═════ INFORMATION PROVIDED
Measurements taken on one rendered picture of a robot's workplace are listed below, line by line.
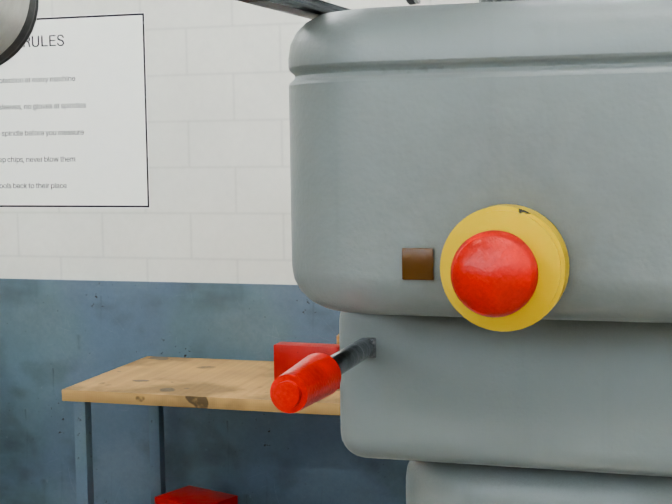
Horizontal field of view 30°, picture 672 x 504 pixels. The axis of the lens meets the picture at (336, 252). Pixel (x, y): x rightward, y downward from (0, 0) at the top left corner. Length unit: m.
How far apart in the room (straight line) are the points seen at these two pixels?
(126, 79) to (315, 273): 4.98
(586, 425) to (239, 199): 4.73
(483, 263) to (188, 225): 4.96
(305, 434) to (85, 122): 1.69
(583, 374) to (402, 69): 0.21
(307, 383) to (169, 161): 4.93
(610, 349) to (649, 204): 0.13
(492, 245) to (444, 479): 0.25
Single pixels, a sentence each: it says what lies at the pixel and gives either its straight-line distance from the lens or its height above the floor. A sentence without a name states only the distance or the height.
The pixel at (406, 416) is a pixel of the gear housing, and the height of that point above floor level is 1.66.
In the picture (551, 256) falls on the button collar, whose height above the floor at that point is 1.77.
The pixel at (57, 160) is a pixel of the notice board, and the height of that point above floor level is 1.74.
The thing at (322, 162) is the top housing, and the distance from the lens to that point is 0.65.
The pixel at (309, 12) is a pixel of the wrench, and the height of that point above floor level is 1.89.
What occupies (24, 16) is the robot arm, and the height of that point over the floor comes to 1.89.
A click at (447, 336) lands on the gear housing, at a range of 0.73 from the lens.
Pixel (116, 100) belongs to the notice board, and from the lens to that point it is 5.64.
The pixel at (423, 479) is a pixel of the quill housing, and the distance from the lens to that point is 0.80.
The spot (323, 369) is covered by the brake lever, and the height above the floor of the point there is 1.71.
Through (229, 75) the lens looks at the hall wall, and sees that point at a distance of 5.42.
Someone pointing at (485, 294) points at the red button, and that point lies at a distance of 0.57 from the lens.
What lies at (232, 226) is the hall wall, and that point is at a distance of 5.43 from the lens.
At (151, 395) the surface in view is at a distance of 4.76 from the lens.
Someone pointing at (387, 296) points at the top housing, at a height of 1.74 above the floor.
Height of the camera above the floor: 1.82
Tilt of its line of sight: 5 degrees down
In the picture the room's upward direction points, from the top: 1 degrees counter-clockwise
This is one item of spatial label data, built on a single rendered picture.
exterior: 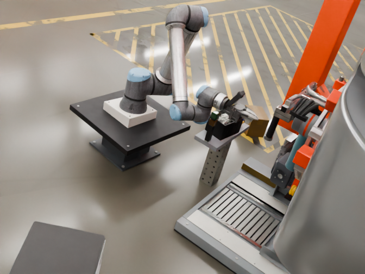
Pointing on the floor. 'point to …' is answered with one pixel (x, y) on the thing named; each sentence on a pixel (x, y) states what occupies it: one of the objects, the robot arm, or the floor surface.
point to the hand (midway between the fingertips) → (256, 117)
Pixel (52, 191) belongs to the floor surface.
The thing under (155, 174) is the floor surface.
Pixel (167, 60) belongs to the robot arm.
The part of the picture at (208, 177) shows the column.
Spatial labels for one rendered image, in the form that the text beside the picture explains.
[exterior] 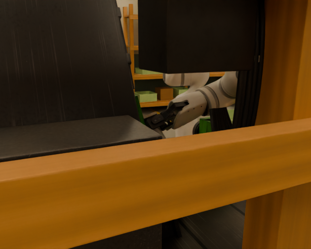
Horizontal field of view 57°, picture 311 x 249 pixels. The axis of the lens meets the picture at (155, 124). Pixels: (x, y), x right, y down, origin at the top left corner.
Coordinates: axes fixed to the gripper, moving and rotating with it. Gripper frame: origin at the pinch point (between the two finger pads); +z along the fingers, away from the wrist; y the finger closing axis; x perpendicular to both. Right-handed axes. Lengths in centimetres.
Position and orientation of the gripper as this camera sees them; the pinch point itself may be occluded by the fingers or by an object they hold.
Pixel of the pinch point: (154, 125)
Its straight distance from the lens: 77.3
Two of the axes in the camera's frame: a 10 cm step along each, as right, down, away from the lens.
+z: -8.5, 4.0, -3.3
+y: 1.2, -4.7, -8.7
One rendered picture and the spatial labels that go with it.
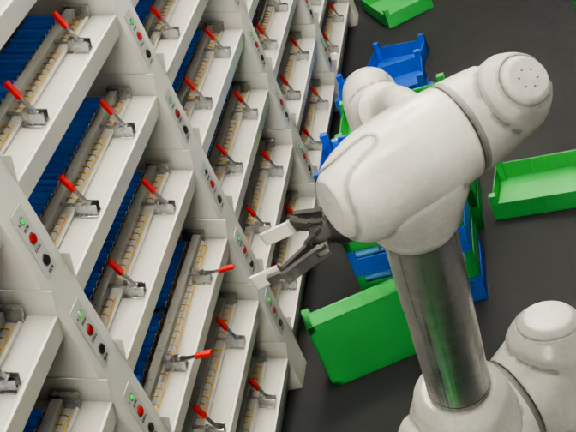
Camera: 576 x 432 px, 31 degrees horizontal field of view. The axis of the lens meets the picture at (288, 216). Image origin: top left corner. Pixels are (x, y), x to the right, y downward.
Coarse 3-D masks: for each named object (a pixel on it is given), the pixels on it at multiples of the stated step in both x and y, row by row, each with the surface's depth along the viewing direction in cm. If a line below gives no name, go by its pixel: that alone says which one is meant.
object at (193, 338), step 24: (216, 240) 239; (216, 264) 232; (192, 288) 225; (216, 288) 228; (192, 312) 219; (192, 336) 213; (192, 360) 207; (144, 384) 202; (168, 384) 202; (192, 384) 206; (168, 408) 197
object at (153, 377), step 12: (192, 240) 236; (192, 252) 232; (204, 252) 234; (192, 264) 230; (180, 276) 225; (180, 288) 222; (180, 300) 219; (168, 312) 216; (168, 324) 213; (180, 324) 214; (168, 336) 210; (156, 348) 207; (156, 360) 204; (156, 372) 201; (156, 384) 201; (156, 396) 198
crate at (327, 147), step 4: (324, 132) 266; (320, 136) 265; (324, 136) 264; (328, 136) 266; (340, 136) 266; (344, 136) 266; (320, 140) 265; (324, 140) 265; (328, 140) 266; (340, 140) 266; (324, 144) 266; (328, 144) 266; (332, 144) 267; (324, 148) 266; (328, 148) 266; (332, 148) 267; (324, 152) 265; (328, 152) 267; (324, 156) 264; (328, 156) 268; (320, 160) 260; (324, 160) 263; (320, 164) 259; (320, 168) 257; (316, 172) 251; (316, 176) 250
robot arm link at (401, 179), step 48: (432, 96) 130; (384, 144) 126; (432, 144) 126; (480, 144) 128; (336, 192) 127; (384, 192) 126; (432, 192) 128; (384, 240) 133; (432, 240) 133; (432, 288) 142; (432, 336) 150; (480, 336) 156; (432, 384) 160; (480, 384) 160
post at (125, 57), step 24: (120, 0) 214; (120, 24) 211; (120, 48) 214; (120, 72) 218; (144, 72) 217; (168, 120) 223; (168, 144) 227; (192, 144) 232; (192, 216) 237; (216, 216) 237; (240, 264) 244; (264, 288) 255; (264, 312) 252; (264, 336) 256; (288, 336) 264; (288, 360) 260; (288, 384) 265
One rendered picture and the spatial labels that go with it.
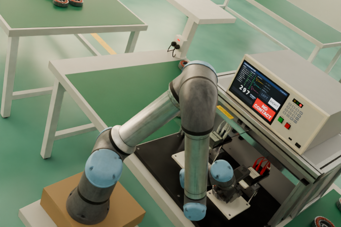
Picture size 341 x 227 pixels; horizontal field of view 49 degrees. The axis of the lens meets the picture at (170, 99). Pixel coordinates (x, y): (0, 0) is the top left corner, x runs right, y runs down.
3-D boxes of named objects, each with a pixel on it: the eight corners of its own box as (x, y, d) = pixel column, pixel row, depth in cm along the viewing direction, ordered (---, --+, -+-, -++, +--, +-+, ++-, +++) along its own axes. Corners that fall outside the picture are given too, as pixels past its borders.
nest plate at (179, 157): (191, 179, 168) (192, 177, 167) (171, 156, 176) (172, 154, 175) (212, 169, 178) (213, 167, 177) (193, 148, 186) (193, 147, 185)
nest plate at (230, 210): (228, 220, 156) (230, 218, 155) (205, 193, 163) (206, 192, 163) (249, 207, 166) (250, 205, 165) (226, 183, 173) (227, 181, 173)
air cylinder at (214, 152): (213, 161, 183) (217, 153, 180) (203, 151, 187) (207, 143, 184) (219, 158, 186) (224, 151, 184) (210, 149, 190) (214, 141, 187)
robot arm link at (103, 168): (72, 195, 120) (83, 166, 113) (84, 167, 132) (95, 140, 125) (107, 207, 122) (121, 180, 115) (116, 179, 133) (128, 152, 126)
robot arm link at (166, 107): (80, 161, 129) (200, 69, 106) (92, 136, 141) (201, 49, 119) (106, 182, 132) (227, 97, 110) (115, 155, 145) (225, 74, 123)
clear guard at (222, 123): (206, 154, 147) (212, 144, 144) (169, 117, 160) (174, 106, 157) (253, 136, 169) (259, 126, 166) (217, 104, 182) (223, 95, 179)
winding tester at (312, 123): (300, 155, 149) (328, 116, 138) (225, 91, 172) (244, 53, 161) (340, 133, 175) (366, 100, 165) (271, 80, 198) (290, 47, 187)
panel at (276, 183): (292, 215, 171) (328, 171, 155) (198, 124, 204) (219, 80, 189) (293, 214, 171) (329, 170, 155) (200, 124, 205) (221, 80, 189)
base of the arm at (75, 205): (76, 230, 122) (84, 211, 117) (59, 195, 130) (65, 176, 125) (115, 217, 132) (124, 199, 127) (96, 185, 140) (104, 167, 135)
══════════
INSTRUCTIONS FOR THE TASK: All lines that hold the word "sentence" should be copied from the data.

ANSWER FOR THE TASK:
Single pixels, a sentence each: it says what lies at the pixel and gives either its straight-line distance from the lens or its height above the floor. A sentence without a name states only the distance or the height.
Pointing on the floor. 'point to …' is answered with one pixel (x, y) on the thing named; each sentence on a pixel (x, y) states what occupies it: one of the objects, the robot arm, or the floor surface.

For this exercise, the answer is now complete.